Verklemmtheit wird Freiheit
So richtigen Sex gibt es nicht in diesem Buch – dazu ist der Hauptdarsteller noch zu jung. 12, 13 Jahre, also in dem Alter, in dem man den Sex gerade mal entdeckt. Da die Geschichte aber im Bayern der frühen Siebziger spielt und seine Familie erzkatholisch ist – man könnte auch sagen verklemmt und spießig und lustfeindlich – weiß Peter nur leider gar nicht, dass es da etwas zu entdecken gibt. Er ist so ahnungslos, dass er nicht mal weiß, dass Frauen Haare zwischen den Beinen wachsen und nicht irgendeine Art weiblicher Penis, ein Frauenzipfel, wie er es nennt. Für solche Ideen wird er regelmäßig verlacht von seinen Schulkameraden, und sogar der Pfarrer kann bei der Beichte nicht an sich halten. Aber Peter bringt sich immer wieder mit ausgedachten Geschichten ins Gespräch und in den Mittelpunkt zurück.
Sex gibt es nicht in Peters Familie
Weil er ihn das Thema nicht loslässt und er ein aufgewecktes Kerlchen ist, beschließt Peter den Sex zu erfinden, ohne genau zu wissen was er da erfinden will und ohne es benennen zu können. Seine Eltern kann er so was nicht fragen. Lange Zeit führt er Gespräche „darüber“ nur mit einer Postkarte der Muttergottes, später dann mit einem großen Plakat von Franz Josef Strauß, das über seinem Bett hängt – und die sagen ihm natürlich auch nichts, was er nicht irgendwie schon weiß.
So zeigt das Buch eindrücklich, welchen Schaden Eltern anrichten, die ihren Kindern Freiheit und Aufklärung verweigern, ob gutgemeint oder aus Feigheit. Hier im Buch ergibt das ein großes Lesevergnügen, denn erstens ist der kleine Peter ein Erzähltalent, dem man stundenlang zuhören kann. … wie er von langer Hand plant, sich einen Nagel in den Fuß zu treten, um nicht mit auf den sonntäglichen Familienausflug zu müssen, sondern unbemerkt in Vaters Arbeitszimmer im Lexikon verlockend klingende unbekannte Wörter nachzuschlagen kann, die er in einem speziellen Heft notiert hat: Beischlaf und Empfängnis, Unzucht, Porno und Freikörperkulturverein.
Irgendwann weiß auch er, was da ist
Zum Glück sind nicht alle so wie Peters Eltern, so streng und bigott, spießig und verklemmt, lustfeindlich und unempathisch.
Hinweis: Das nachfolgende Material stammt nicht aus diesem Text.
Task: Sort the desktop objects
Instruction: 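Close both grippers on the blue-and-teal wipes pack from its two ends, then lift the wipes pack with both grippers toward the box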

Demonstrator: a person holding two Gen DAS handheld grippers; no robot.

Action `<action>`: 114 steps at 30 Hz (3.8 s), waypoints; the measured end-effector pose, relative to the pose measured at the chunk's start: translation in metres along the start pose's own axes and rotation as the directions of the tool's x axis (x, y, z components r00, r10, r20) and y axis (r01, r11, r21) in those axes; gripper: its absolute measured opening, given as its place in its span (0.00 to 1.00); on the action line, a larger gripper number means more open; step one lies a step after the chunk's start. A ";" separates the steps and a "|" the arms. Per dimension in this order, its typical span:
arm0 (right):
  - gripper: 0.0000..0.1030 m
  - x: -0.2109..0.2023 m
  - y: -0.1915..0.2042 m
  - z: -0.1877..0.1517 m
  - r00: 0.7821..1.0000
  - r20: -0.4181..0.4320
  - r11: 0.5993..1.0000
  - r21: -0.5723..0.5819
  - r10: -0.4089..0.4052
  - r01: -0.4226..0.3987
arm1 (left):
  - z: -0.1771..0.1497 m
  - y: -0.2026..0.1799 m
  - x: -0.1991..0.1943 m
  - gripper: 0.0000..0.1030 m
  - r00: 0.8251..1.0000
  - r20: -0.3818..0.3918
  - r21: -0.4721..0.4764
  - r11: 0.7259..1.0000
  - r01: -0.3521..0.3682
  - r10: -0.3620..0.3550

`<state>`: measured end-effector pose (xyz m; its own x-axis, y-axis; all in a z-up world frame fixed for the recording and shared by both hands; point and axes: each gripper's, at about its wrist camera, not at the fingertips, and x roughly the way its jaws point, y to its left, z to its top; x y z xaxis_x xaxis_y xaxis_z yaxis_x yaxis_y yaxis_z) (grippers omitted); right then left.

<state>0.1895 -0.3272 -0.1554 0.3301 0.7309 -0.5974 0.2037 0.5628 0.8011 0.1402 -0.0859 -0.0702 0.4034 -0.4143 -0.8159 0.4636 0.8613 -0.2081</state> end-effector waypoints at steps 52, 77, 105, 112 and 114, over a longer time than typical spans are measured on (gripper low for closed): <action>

Er hat freundliche Lehrer und trifft eine pragmatische Zeitungfrau, die ihm Schmuddelheftchen überlässt. Und seine Mitschülerinnen und Mitschüler scheinen deutlich mehr zu wissen über das, was er erst zu erfinden plant. Irgendwann merkt auch Peter, dass es Sex längst gibt: Als nämlich, nah der Mutter Gottes und nach FJS, sein Unterleib derjenige ist, der mit ihm spricht. Dann nehmen die Geschichte und die Handlung noch mal deutlich Fahrt auf und die Erfindung wird vom Erfinder auch ganz praktisch eingesetzt.
Fazit
Wer in den 70er Jahren so jung war wie Peter, wird sich an vieles erinnern. Für alle die jünger sind ist seine Geschichte eine Zeitreise. Und jeder und jede wird sich beim Lesen erinnern an die Zeit, als man selbst so alt war wie Peter und für sich selber den Sex erfinden musste. Auch wenn es vielleicht – und hoffentlich – nicht so turbulent und verklemmt, so fantasievoll und ereignisreich zugegangen ist wir hier im Buch. Ein klasse Roman und beste Unterhaltung.